Gather all lines with "gripper" from the records.

(Collection entries)
↓↓↓

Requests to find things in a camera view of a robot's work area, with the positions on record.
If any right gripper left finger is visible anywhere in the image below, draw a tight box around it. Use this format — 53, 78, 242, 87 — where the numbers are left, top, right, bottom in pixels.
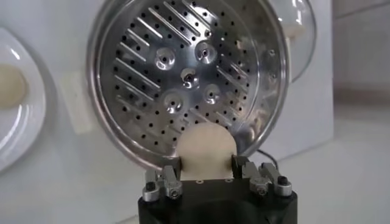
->
141, 156, 184, 203

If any glass lid with cream handle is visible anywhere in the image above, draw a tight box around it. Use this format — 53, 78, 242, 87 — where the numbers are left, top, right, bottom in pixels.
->
268, 0, 317, 83

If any white steamed baozi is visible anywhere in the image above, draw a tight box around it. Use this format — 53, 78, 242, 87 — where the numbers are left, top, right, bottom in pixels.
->
175, 122, 238, 181
0, 63, 29, 110

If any steel perforated steamer basket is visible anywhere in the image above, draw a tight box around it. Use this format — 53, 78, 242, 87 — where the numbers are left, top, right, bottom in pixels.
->
59, 0, 290, 171

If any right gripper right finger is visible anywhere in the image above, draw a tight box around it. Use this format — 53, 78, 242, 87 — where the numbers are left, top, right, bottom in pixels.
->
230, 155, 293, 197

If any white round plate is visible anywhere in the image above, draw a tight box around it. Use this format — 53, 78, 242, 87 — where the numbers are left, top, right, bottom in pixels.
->
0, 27, 47, 174

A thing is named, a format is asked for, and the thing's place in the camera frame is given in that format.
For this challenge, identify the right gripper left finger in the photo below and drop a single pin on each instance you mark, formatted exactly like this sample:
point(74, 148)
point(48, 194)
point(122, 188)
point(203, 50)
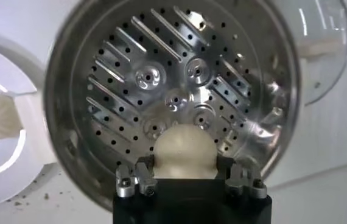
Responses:
point(137, 179)

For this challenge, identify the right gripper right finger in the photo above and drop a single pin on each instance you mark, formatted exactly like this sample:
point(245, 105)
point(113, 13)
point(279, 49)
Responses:
point(240, 179)

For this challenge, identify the perforated steel steamer basket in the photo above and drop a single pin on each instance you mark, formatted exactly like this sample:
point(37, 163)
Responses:
point(161, 45)

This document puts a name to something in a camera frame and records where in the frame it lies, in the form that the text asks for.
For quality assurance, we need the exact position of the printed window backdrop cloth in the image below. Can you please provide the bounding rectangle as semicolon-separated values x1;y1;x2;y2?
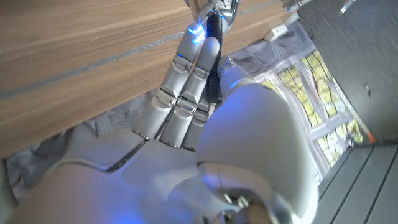
6;21;374;200

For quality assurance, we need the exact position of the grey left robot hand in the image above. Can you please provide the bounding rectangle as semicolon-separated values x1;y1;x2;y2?
281;0;312;14

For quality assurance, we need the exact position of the white power strip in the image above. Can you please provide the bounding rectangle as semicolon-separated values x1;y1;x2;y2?
264;24;289;42

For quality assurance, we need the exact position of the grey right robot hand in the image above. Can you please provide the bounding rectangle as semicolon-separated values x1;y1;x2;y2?
0;21;320;224

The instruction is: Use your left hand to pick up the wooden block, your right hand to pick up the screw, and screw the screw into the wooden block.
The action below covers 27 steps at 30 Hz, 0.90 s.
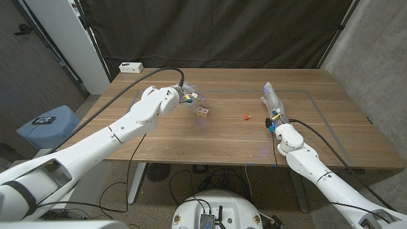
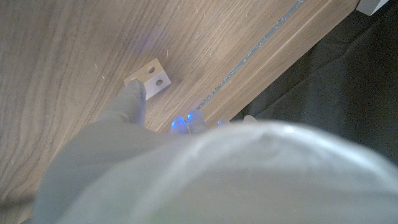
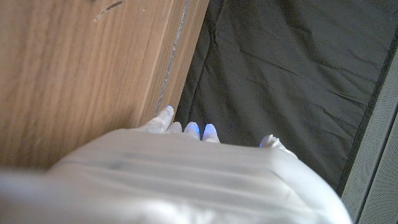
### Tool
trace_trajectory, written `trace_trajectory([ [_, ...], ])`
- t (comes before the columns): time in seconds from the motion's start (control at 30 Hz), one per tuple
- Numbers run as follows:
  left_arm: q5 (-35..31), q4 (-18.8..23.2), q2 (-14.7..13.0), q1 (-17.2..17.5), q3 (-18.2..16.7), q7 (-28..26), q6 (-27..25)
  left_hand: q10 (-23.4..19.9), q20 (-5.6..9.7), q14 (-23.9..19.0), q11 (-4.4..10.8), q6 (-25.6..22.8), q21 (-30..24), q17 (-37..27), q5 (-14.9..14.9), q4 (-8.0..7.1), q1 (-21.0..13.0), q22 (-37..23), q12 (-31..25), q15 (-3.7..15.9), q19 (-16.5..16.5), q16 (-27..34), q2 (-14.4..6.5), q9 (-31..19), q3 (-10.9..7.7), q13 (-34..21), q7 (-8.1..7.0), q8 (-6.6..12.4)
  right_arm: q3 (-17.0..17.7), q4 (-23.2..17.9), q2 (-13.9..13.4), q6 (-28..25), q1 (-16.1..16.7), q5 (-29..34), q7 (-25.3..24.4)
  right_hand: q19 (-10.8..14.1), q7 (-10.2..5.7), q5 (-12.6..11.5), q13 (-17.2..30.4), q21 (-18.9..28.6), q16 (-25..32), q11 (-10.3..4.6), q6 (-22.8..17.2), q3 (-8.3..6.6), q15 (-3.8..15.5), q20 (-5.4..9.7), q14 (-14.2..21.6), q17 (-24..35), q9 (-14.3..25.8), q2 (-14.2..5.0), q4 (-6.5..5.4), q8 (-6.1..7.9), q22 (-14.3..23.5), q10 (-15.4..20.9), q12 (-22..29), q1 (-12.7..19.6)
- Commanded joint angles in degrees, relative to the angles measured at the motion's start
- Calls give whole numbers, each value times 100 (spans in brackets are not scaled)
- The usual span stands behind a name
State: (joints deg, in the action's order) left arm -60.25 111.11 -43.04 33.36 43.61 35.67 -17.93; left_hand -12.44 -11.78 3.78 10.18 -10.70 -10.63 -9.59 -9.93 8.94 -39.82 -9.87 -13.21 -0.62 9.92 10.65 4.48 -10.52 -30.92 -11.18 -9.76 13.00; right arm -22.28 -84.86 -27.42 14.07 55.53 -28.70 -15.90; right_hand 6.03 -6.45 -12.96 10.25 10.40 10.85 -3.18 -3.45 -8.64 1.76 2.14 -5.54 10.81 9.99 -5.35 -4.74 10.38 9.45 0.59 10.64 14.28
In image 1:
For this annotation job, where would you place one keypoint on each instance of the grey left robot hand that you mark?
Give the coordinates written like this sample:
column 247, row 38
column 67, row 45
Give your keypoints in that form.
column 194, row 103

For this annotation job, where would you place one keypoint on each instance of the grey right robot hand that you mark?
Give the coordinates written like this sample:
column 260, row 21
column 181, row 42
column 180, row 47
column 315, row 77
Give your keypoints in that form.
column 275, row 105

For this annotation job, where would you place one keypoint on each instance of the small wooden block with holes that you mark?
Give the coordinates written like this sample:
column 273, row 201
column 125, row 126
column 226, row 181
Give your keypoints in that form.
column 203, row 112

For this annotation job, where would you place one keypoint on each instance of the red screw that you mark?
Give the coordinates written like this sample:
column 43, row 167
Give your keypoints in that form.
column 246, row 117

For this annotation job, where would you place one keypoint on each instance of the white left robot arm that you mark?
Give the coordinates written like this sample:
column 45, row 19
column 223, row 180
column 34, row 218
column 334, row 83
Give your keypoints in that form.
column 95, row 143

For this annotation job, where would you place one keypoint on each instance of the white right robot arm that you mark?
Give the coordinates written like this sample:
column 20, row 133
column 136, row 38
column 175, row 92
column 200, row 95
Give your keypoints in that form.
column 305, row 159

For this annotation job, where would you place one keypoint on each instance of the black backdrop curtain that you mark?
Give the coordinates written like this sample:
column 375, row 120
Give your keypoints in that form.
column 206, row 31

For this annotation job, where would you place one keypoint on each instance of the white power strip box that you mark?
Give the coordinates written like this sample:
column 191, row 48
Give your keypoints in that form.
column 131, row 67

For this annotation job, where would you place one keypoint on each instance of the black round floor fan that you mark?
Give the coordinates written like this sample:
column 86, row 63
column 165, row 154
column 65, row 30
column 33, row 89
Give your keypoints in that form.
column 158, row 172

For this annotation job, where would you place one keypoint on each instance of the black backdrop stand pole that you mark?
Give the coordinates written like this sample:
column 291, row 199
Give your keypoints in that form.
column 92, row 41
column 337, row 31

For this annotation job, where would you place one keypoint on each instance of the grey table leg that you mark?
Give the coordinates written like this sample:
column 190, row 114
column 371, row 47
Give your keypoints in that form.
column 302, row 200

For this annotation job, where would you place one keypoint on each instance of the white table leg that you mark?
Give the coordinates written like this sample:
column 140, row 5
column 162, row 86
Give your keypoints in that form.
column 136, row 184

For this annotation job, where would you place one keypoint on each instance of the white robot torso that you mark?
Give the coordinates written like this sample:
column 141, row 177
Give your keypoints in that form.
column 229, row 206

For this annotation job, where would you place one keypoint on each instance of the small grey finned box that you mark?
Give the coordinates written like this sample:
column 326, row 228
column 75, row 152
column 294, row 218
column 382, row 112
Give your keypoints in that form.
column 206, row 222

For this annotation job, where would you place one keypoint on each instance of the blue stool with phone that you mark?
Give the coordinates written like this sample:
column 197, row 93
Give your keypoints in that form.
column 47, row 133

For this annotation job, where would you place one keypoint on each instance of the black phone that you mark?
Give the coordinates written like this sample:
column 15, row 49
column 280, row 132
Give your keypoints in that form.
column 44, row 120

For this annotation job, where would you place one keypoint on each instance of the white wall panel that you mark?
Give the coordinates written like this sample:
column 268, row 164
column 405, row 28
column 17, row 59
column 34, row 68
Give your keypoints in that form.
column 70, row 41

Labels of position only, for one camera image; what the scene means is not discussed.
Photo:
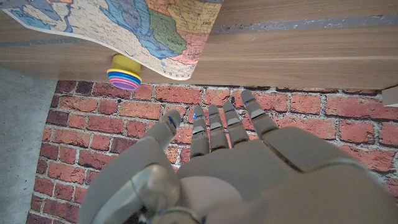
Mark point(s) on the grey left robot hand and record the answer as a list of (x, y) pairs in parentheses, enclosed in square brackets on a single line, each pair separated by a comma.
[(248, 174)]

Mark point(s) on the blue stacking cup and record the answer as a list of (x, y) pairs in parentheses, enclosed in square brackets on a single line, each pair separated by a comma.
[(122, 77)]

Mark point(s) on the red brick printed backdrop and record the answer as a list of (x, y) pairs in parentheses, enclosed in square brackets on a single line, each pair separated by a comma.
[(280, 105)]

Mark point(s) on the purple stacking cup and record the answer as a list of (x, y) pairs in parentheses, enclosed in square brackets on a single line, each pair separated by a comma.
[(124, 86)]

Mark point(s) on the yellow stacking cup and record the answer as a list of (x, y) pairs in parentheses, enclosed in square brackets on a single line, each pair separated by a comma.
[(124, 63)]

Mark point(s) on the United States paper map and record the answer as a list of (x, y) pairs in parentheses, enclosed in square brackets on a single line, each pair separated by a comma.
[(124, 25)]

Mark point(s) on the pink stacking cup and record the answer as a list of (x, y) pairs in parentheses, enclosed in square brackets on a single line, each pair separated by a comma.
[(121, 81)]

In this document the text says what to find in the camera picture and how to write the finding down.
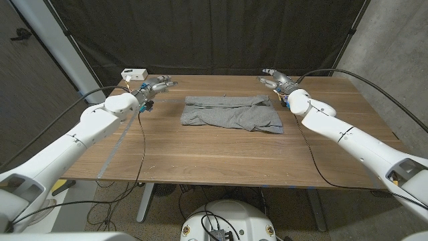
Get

↑↑↑

*Response to this task*
If any right gripper left finger is visible anywhere in the image below, draw a tight box around it. Use this format — 53, 78, 242, 87 — where the numbers are left, top, right, bottom in pixels.
If any right gripper right finger is visible anywhere in the image above, draw a tight box around it. Use this format — 53, 78, 242, 87 — where the numbers are left, top, right, bottom in pixels.
For this challenge, identify the right gripper left finger in the photo below and drop a single pin on each instance you mark, formatted exactly like this sample:
For this challenge, identify the right gripper right finger in the photo above and drop a single pin on each instance you mark, formatted exactly like this sample:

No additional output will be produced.